The agent with whom Wong spoke “was in error in only offering a refund of the taxes,” he said. “We have contacted Ms. Wong to offer her a refund, as outlined in our policy above, with our sincere apologies.”
Which raises the question of why tickets are priced differently. You can blame (or thank) airline deregulation for that. The demise of regulation at the end of the ‘70s opened the way for airlines to practice yield, or revenue, management. That means that demand and need drive price. The greater the demand, the higher the ticket price. The more you need the ticket (as a business traveler, for example, paying at the last minute), the more you’re going to pay.

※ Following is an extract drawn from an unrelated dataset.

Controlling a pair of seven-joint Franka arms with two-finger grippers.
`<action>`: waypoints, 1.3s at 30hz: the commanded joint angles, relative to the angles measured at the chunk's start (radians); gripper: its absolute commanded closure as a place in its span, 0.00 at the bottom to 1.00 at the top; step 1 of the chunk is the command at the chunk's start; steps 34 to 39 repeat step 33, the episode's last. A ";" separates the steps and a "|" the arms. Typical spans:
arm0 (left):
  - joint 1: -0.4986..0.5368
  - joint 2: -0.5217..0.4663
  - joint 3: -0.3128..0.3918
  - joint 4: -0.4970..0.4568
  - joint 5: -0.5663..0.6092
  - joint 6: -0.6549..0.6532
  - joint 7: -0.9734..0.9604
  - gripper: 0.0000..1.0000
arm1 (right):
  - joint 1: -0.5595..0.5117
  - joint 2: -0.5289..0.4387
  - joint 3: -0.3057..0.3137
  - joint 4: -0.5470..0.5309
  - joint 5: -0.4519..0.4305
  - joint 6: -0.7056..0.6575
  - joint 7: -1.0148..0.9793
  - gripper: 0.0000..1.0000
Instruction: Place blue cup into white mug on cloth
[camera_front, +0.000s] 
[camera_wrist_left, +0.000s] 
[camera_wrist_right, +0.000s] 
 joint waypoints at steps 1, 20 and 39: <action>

A ticket price is “all according to probability,” Richard Gritta, an economics professor at the University of Portland in Oregon, said of the prices that are set (but clearly not set in stone). But, he added, yield management probably is going to anger some people because of the price disparity.
Early ticket booking usually gets you a better price, said George Hoffer, an economics professor at the University of Richmond in Virginia. But, he added in an email, “unpredictable events can also result in subsequent price reductions. For example, booking deviations (i.e. a plane filling up too fast or too slow) and reacting to competitors’ pricing adjustments can result in downward price adjustments.”
Singapore’s reissue fee charge is not as harsh as many airlines’ change fees, which can be as much as $150 for a domestic ticket (Southwest being an exception), a definite disincentive to try to get money back. But should we feel entitled if the price drops? Hoffer used this comparison: “Individuals who purchased Dodgers tickets in February before the season became a train wreck will not receive refunds/future credits if later in the season the team runs promotions.”
Point taken. But maybe Southwest should buy the Dodgers.